→ WHAT TO DO: In the records below, tally the lines that contain the word "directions" and give only that number.

→ DATA EXTRACT:

BEGIN

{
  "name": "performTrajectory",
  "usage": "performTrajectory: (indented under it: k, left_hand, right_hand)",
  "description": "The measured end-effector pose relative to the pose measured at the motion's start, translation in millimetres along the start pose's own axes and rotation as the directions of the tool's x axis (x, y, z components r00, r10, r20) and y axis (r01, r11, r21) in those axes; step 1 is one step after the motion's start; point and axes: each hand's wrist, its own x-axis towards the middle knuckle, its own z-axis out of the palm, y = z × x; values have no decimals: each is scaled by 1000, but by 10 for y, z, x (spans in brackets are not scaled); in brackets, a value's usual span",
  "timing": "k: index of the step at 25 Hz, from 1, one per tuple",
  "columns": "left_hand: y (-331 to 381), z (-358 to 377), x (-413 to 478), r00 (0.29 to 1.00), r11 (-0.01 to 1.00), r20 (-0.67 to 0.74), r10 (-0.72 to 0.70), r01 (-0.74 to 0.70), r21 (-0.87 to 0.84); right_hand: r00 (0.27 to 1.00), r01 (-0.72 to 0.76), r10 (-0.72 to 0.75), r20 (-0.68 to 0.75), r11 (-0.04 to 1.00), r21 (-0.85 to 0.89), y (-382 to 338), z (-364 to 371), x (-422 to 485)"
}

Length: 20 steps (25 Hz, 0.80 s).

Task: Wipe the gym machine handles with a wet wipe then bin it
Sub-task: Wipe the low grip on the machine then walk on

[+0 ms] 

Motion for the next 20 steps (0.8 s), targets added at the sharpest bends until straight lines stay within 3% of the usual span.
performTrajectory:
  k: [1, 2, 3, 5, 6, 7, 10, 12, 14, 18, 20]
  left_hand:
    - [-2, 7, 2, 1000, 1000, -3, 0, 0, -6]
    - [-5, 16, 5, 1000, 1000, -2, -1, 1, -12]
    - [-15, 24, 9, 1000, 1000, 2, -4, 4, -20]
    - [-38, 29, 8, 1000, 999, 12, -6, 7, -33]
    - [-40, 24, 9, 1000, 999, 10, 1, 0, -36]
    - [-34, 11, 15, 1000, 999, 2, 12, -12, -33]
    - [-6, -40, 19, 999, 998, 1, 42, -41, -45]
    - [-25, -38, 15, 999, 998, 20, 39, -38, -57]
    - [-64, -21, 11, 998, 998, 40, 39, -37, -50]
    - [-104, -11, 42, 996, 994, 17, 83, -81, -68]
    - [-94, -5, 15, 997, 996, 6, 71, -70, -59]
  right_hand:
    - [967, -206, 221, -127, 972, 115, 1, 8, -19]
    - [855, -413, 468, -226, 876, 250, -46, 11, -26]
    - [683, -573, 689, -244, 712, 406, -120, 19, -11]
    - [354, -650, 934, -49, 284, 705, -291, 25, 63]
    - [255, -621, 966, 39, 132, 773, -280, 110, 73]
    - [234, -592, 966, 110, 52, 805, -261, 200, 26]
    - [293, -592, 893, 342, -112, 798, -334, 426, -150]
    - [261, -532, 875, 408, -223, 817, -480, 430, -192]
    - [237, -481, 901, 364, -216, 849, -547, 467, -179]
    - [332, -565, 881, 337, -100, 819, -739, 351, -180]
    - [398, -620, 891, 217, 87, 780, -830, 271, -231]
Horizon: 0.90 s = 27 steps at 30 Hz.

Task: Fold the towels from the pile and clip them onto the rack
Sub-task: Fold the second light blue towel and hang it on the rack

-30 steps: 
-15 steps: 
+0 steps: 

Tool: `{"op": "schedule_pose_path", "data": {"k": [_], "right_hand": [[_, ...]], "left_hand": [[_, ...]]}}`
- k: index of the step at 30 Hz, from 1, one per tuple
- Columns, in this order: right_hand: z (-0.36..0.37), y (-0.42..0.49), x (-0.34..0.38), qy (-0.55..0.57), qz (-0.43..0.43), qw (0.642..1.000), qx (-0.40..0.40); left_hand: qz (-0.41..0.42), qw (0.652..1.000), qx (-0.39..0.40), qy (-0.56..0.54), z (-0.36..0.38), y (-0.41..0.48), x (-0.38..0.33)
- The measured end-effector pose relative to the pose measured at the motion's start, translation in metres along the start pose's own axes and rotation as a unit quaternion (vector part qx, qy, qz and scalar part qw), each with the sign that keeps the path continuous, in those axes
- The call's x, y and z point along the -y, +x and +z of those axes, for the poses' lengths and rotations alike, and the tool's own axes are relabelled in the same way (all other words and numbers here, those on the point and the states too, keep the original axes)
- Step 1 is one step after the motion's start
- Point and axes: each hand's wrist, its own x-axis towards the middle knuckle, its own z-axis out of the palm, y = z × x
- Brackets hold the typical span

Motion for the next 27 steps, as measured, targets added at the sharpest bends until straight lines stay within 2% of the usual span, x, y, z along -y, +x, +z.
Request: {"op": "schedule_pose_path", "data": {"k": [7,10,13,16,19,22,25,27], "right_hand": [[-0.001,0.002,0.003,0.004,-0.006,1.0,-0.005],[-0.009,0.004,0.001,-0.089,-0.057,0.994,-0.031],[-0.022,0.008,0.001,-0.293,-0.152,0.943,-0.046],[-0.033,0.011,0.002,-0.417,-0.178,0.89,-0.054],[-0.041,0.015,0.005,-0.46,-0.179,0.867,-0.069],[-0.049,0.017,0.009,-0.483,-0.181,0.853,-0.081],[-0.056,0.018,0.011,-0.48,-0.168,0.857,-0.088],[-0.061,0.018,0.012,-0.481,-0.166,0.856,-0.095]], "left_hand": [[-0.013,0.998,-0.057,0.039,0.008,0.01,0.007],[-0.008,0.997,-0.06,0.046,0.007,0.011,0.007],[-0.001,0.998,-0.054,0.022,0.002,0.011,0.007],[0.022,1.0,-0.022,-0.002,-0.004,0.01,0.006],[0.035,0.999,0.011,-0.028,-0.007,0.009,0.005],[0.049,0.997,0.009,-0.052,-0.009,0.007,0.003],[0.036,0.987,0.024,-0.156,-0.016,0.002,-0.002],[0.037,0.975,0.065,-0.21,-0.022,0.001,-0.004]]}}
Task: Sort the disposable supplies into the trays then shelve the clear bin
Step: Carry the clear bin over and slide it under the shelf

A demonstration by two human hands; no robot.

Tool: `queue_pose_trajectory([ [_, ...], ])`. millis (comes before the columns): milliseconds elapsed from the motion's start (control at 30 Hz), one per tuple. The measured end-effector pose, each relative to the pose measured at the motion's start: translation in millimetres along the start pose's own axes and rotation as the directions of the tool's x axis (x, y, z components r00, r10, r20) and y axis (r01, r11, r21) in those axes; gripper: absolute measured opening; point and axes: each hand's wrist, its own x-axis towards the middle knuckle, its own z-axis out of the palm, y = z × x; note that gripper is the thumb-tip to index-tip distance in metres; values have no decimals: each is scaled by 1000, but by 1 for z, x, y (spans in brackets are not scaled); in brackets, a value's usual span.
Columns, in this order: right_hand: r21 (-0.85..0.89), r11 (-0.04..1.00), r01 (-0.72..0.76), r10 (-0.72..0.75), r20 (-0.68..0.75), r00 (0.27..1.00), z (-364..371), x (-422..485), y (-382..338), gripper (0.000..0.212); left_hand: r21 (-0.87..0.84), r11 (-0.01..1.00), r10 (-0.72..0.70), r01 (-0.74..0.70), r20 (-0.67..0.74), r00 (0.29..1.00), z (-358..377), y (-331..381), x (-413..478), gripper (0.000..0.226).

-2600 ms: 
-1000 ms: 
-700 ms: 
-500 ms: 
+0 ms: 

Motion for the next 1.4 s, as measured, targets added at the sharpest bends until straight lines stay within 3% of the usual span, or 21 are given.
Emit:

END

→ COMPLETED TASK: 2